» Task directions
The answer is every line of the records that holds the word "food", copied in full.

» Input records
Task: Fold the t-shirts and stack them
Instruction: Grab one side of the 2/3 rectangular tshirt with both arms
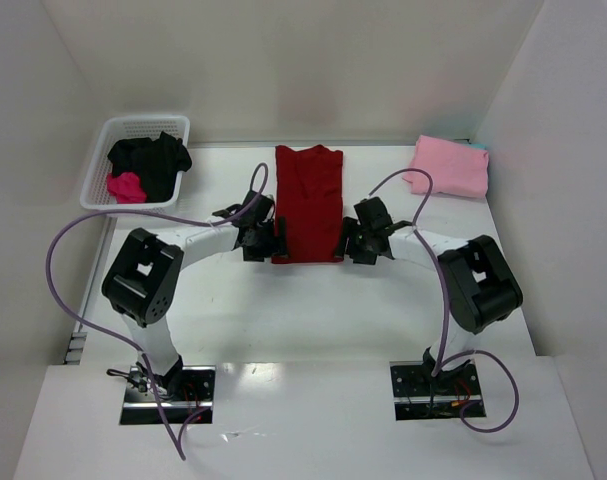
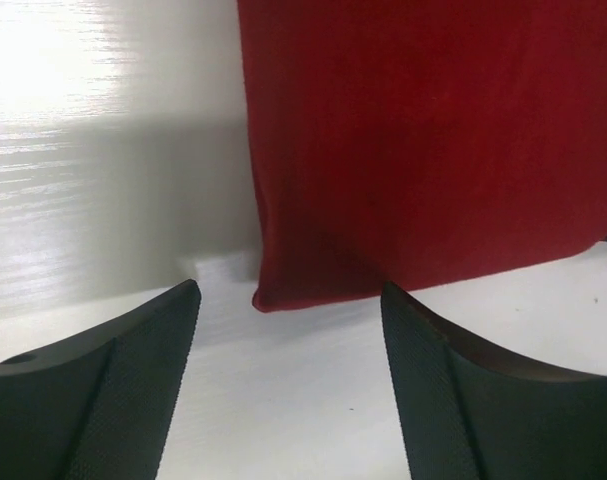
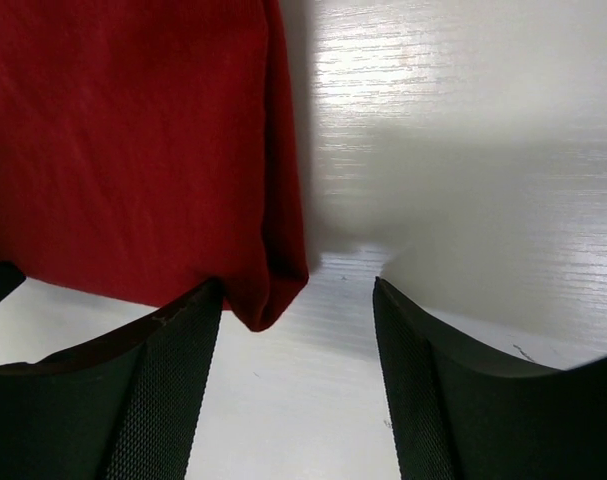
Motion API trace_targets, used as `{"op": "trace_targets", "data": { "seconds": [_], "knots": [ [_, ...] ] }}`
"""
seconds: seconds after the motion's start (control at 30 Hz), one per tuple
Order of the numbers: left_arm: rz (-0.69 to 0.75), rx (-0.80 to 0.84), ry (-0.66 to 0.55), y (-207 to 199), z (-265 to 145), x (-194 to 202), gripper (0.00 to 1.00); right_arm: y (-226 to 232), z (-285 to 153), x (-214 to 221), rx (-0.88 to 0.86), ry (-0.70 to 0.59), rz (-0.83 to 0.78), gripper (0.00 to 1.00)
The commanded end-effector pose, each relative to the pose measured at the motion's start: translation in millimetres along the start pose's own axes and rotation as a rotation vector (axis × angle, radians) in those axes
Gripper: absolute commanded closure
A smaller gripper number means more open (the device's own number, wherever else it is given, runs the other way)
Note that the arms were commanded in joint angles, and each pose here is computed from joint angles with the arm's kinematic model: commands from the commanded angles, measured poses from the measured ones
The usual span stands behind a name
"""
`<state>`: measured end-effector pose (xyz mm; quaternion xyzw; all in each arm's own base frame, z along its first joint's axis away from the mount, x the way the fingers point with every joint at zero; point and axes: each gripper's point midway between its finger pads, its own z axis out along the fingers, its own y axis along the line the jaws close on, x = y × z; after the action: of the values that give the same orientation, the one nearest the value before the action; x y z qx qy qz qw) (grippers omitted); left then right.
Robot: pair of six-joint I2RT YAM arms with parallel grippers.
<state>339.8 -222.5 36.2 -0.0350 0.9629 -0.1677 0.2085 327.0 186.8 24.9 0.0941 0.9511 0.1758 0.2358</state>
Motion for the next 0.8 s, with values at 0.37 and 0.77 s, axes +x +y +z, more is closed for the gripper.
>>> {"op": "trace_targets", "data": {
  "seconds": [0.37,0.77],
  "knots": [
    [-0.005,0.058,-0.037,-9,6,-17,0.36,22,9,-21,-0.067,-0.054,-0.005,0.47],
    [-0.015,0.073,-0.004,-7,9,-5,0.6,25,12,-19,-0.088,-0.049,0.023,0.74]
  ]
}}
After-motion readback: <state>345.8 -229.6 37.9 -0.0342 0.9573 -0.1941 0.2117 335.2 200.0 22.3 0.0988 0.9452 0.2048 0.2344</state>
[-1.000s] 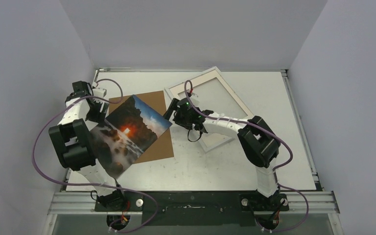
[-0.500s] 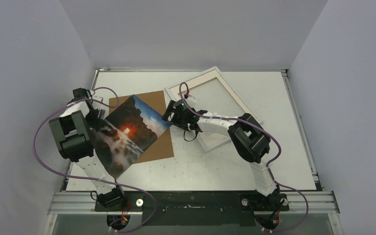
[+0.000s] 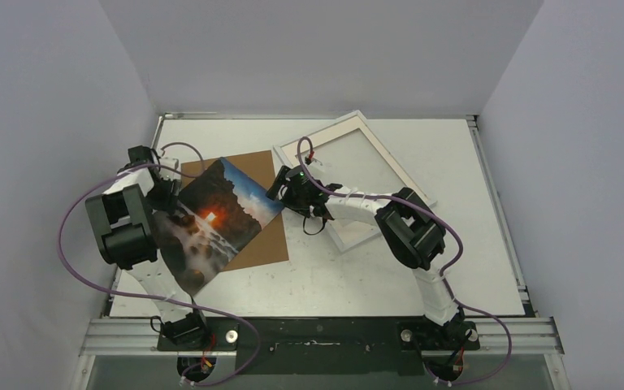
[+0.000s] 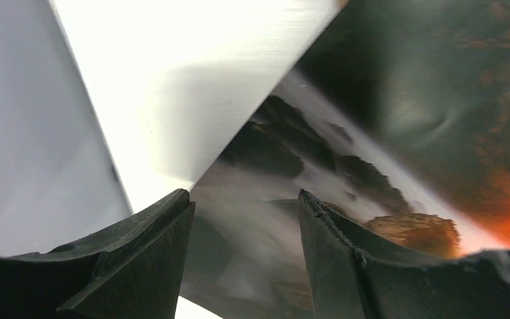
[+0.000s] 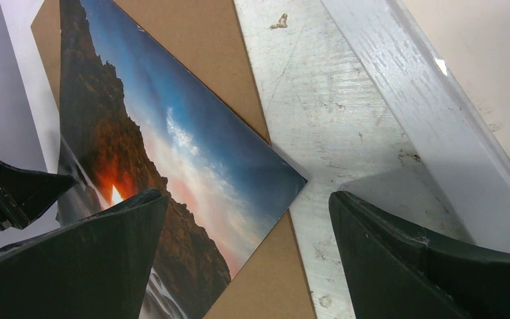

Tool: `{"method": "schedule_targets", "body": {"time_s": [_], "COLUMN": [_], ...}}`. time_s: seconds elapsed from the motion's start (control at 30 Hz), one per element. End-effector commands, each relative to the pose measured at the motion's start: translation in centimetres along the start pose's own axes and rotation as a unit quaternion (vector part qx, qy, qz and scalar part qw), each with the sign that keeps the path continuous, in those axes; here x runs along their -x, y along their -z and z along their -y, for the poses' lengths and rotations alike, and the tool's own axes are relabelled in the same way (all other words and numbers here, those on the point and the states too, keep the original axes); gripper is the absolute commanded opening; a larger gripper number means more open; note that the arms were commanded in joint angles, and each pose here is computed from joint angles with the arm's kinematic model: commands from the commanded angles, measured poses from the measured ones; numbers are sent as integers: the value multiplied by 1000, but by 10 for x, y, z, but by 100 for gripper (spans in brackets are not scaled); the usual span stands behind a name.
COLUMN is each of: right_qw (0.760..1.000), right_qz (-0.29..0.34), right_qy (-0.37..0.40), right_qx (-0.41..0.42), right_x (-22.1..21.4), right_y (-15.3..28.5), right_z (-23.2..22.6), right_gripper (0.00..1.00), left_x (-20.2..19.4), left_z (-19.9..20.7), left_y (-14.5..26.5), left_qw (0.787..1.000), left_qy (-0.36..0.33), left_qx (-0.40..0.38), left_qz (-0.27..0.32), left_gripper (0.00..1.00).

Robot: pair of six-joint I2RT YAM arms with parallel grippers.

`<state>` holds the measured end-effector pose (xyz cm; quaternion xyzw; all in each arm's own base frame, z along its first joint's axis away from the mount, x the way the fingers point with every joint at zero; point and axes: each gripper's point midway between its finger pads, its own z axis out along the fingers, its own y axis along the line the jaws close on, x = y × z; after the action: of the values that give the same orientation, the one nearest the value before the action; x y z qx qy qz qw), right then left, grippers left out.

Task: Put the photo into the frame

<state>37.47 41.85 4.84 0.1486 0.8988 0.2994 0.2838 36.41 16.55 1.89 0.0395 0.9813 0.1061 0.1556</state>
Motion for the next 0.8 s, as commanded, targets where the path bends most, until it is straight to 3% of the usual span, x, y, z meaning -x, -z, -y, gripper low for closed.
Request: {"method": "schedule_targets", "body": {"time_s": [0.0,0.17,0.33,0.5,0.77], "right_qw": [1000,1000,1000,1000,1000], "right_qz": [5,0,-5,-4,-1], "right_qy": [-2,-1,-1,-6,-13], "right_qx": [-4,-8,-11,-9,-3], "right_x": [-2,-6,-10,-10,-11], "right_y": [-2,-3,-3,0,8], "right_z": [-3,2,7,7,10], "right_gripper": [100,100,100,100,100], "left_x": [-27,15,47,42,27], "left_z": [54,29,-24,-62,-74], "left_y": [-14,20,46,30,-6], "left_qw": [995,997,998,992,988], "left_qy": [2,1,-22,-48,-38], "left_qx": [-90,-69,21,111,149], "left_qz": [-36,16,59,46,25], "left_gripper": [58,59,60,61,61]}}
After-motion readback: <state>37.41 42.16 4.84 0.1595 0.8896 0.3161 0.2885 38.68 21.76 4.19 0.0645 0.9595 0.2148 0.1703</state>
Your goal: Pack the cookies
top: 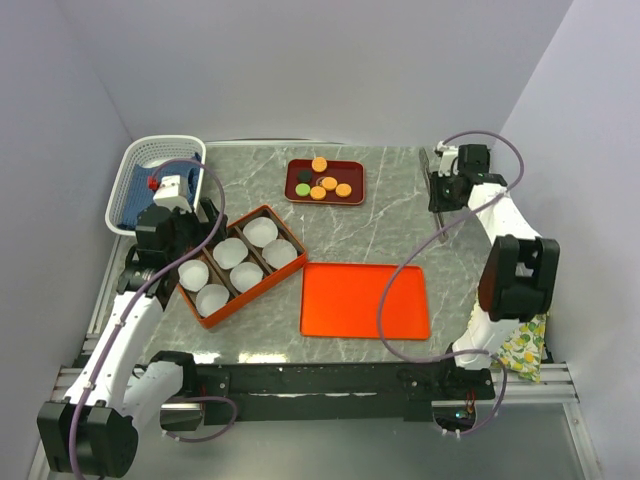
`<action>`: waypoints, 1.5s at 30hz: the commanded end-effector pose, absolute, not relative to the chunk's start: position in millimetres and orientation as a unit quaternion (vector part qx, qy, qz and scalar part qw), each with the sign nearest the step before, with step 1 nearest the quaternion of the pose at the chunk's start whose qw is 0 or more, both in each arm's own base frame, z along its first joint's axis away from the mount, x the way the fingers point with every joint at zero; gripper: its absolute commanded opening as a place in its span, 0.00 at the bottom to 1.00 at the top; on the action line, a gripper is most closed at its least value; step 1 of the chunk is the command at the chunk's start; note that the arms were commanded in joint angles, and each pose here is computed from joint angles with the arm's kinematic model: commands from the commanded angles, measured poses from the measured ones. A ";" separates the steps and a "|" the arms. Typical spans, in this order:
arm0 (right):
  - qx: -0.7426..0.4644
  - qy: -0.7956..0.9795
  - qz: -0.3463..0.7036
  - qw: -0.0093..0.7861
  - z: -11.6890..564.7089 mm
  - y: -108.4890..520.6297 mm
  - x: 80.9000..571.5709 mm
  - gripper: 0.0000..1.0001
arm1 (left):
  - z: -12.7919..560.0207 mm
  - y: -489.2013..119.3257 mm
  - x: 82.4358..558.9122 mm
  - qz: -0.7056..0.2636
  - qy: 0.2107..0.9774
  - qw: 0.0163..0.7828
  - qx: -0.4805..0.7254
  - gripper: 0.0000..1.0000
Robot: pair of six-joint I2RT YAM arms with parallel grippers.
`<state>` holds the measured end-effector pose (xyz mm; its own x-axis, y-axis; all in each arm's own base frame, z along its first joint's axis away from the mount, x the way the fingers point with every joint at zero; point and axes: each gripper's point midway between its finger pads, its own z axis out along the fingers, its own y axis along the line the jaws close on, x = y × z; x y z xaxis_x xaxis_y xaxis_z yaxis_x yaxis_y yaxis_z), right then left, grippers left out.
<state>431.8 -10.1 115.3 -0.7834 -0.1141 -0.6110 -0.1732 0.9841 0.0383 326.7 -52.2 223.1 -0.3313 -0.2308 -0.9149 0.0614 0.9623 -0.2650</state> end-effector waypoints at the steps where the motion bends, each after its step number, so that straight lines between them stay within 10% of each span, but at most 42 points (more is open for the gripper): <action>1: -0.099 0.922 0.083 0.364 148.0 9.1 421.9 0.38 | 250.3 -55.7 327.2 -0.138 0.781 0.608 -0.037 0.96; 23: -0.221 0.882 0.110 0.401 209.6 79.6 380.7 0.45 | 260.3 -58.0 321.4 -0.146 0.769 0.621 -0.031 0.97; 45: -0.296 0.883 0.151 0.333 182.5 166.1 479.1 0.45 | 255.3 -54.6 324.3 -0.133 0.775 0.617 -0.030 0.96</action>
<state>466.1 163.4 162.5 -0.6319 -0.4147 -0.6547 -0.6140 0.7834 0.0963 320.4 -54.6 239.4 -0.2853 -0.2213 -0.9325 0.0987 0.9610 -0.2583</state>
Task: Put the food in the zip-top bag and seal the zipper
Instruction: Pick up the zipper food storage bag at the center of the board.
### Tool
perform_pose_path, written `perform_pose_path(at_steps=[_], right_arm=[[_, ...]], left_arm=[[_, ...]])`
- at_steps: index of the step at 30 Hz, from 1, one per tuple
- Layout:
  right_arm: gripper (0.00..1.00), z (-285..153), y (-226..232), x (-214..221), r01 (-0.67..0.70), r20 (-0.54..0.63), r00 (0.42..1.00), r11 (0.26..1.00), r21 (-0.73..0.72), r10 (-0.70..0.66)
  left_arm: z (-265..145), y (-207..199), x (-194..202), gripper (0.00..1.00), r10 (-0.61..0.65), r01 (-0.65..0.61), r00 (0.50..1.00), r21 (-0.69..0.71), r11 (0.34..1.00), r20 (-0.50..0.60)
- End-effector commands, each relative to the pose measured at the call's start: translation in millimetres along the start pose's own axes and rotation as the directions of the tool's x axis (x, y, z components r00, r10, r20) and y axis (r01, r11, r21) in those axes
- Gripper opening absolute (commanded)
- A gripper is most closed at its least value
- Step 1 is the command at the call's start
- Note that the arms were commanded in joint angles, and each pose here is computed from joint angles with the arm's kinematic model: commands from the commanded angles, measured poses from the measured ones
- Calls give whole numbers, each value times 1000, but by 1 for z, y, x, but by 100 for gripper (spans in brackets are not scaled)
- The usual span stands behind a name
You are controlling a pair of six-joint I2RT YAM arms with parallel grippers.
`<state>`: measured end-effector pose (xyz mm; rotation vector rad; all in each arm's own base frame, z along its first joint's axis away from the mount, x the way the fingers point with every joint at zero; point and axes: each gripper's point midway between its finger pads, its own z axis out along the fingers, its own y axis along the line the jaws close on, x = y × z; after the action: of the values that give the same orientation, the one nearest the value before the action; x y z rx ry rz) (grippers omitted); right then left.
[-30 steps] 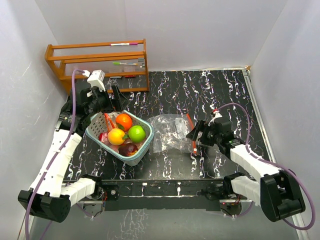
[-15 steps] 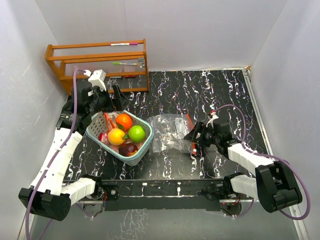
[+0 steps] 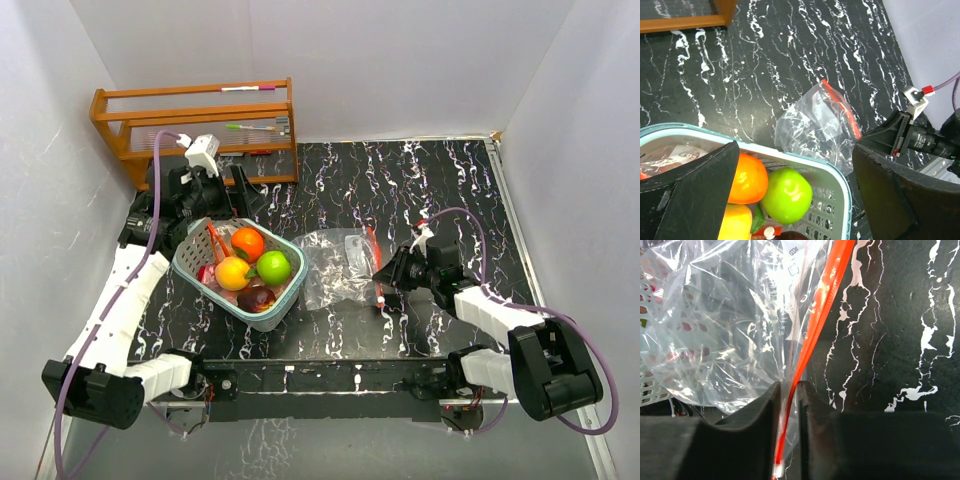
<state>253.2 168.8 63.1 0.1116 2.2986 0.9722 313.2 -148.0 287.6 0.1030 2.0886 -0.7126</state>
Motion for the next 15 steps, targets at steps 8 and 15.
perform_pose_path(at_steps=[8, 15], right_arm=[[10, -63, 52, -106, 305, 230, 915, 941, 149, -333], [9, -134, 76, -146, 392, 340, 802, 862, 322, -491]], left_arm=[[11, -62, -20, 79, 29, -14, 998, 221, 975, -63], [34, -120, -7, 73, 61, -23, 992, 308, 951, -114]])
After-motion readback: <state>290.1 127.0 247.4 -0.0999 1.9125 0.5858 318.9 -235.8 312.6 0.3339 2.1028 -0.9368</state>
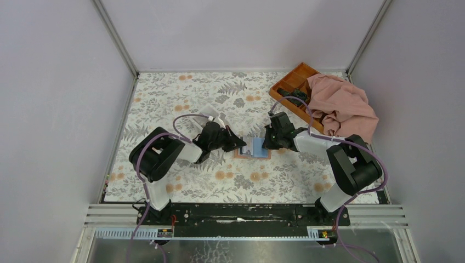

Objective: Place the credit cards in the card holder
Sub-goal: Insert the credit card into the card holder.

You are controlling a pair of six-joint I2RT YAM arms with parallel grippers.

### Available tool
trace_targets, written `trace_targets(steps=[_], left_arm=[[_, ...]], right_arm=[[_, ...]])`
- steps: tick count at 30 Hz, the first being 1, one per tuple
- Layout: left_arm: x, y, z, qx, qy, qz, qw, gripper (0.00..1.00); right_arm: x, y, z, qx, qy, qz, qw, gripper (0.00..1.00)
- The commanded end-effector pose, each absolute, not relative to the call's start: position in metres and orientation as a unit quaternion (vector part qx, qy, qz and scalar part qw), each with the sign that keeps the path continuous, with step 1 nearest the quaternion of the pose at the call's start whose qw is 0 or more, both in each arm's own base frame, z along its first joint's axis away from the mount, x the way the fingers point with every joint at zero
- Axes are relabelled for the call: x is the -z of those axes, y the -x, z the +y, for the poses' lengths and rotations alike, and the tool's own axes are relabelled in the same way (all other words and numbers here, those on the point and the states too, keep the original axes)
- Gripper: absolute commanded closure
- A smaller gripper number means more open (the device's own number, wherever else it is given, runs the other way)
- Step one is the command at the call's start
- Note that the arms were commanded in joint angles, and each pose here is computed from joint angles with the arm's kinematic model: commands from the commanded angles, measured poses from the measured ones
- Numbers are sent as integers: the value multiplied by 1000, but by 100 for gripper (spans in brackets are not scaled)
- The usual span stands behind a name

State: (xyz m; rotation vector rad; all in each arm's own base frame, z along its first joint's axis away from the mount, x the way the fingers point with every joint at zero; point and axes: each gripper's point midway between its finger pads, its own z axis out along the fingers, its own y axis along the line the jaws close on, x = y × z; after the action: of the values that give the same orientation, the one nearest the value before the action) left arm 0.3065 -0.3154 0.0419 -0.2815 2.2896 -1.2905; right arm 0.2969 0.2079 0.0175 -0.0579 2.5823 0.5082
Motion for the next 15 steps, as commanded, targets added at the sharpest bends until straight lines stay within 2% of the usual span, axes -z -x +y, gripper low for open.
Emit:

» Task answer
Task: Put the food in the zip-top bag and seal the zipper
Instruction: Pick up the zipper food storage bag at the center of the board.

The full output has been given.